- _The problem_:
Output the full listing that appears below, exactly as it is presented.

::::::::

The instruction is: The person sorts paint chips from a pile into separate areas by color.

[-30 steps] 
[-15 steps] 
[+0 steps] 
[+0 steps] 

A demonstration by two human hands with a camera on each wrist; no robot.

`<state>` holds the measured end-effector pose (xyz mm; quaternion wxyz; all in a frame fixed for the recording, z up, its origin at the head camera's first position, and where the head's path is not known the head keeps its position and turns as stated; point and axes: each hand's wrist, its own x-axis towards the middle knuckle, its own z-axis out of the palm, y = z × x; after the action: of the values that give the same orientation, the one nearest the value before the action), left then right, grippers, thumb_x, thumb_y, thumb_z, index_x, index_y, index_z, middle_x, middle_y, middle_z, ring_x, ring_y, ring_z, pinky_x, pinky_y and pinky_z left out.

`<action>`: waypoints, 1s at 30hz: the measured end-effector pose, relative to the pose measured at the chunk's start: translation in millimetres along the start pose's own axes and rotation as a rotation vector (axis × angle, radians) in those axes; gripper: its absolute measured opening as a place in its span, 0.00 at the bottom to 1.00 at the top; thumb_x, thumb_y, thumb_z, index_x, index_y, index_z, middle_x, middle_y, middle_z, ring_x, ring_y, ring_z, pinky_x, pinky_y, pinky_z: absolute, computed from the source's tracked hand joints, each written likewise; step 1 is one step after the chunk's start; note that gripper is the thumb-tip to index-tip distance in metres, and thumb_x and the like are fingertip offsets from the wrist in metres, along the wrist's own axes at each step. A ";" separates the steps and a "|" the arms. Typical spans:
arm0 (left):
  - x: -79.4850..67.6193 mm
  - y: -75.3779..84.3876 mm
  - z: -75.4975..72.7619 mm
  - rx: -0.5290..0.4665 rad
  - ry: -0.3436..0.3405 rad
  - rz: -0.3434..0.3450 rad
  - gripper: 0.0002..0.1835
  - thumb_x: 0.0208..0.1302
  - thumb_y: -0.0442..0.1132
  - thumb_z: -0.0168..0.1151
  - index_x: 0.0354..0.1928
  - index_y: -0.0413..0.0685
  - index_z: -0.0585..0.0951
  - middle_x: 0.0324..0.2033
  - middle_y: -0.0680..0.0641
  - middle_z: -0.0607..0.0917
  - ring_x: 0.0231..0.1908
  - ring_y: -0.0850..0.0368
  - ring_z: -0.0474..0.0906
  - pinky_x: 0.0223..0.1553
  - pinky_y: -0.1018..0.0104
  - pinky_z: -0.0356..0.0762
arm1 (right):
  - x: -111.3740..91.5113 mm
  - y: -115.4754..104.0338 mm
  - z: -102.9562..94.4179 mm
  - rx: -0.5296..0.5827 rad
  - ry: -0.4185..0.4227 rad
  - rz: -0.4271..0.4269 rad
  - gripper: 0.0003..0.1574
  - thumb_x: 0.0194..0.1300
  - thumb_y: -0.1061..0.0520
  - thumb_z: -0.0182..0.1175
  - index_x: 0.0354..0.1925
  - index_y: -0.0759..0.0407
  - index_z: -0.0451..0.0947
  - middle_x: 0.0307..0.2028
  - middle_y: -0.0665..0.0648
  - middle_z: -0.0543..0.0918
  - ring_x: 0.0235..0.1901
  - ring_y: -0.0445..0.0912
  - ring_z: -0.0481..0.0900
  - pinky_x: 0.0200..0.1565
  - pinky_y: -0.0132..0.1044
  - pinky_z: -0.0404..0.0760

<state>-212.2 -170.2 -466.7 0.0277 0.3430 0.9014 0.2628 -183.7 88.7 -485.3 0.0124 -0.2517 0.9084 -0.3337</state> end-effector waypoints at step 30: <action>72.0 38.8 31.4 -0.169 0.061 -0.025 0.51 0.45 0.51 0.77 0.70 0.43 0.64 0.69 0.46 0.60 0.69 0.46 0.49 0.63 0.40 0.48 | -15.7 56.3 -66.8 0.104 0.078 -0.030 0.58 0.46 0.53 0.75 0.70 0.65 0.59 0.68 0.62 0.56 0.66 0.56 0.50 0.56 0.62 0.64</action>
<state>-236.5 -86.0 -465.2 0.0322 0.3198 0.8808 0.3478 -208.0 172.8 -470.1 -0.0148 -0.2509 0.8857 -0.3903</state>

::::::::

- _Written response_:
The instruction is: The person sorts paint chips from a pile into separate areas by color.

[-30 steps] 
[-15 steps] 
[+0 steps] 
[+0 steps] 

A demonstration by two human hands with a camera on each wrist; no robot.

`<state>` holds the measured end-effector pose (xyz mm; quaternion wxyz; all in a frame fixed for the recording, z up, its origin at the head camera's first position, and where the head's path is not known the head keeps its position and turns as stated; point and axes: each hand's wrist, its own x-axis towards the middle knuckle, its own z-axis out of the palm, y = z × x; after the action: of the values that give the same orientation, the one nearest the value before the action), left then right, grippers, thumb_x, thumb_y, thumb_z, index_x, index_y, index_z, middle_x, middle_y, middle_z, ring_x, ring_y, ring_z, pinky_x, pinky_y and pinky_z left out.

`<action>`: waypoints, 1s at 30hz: the measured end-effector pose, relative to the pose measured at the chunk's start: translation in millimetres along the start pose's own axes and rotation as a rotation vector (axis × angle, radians) in those axes; gripper: its absolute measured opening as a place in its span, 0.00 at the bottom to 1.00 at the top; thumb_x, thumb_y, thumb_z, index_x, index_y, index_z, middle_x, middle_y, middle_z, ring_x, ring_y, ring_z, pinky_x, pinky_y, pinky_z: absolute, computed from the source's tracked hand joints, each written likewise; step 1 is one step after the chunk's start; note that gripper is the thumb-tip to index-tip distance in metres, and thumb_x and the like are fingertip offsets from the wrist in metres, along the wrist's own axes at each step. A ";" separates the steps and a "|" the arms. Typical spans:
arm0 (left):
  - x: -79.4850..67.6193 mm
  - y: -75.3779..84.3876 mm
  - z: -75.4975..72.7619 mm
  - rx: -0.5290..0.4665 rad
  - ry: -0.3436..0.3405 rad
  - rz: -0.3434..0.3450 rad
  - gripper: 0.0002..0.1835
  - thumb_x: 0.0208..0.1302
  - thumb_y: -0.0442..0.1132
  - thumb_z: -0.0168..0.1151
  - index_x: 0.0354..0.1928
  - index_y: -0.0413..0.0685
  - index_z: -0.0585..0.0951
  - middle_x: 0.0324..0.2033
  - middle_y: -0.0680..0.0641
  - middle_z: -0.0607..0.0917
  - ring_x: 0.0231..0.1908
  - ring_y: -0.0850..0.0368
  - ring_z: -0.0474..0.0906
  - pinky_x: 0.0223..0.1553
  - pinky_y: -0.1018..0.0104
  - pinky_z: -0.0356..0.0762
arm1 (right):
  - x: -111.3740..91.5113 mm
  - y: -115.4754..104.0338 mm
  - z: -102.9562..94.4179 mm
  - rx: -0.5296..0.5827 rad
  - ry: -0.4185..0.4227 rad
  - rz: -0.4271..0.4269 rad
  - gripper: 0.0003..0.1574
  - thumb_x: 0.0194..0.1300
  - thumb_y: -0.1061..0.0520
  - thumb_z: -0.0182..0.1175
  - index_x: 0.0354..0.1925
  - index_y: -0.0759..0.0407
  - index_z: -0.0451..0.0947
  - middle_x: 0.0307..0.2028
  - middle_y: -0.0665..0.0648
  - middle_z: -0.0543..0.0918
  - ring_x: 0.0235..0.1901
  - ring_y: -0.0445..0.0912
  - ring_z: -0.0481..0.0900
  - pinky_x: 0.0200..0.1565
  - pinky_y: -0.0132..0.1044
  - pinky_z: -0.0404..0.0760

<state>-212.2 -170.2 -466.7 0.0277 0.3430 0.9014 0.2628 -183.7 88.7 -485.3 0.0124 -0.2517 0.9084 -0.3337</state> end-effector waypoints at step 30: <action>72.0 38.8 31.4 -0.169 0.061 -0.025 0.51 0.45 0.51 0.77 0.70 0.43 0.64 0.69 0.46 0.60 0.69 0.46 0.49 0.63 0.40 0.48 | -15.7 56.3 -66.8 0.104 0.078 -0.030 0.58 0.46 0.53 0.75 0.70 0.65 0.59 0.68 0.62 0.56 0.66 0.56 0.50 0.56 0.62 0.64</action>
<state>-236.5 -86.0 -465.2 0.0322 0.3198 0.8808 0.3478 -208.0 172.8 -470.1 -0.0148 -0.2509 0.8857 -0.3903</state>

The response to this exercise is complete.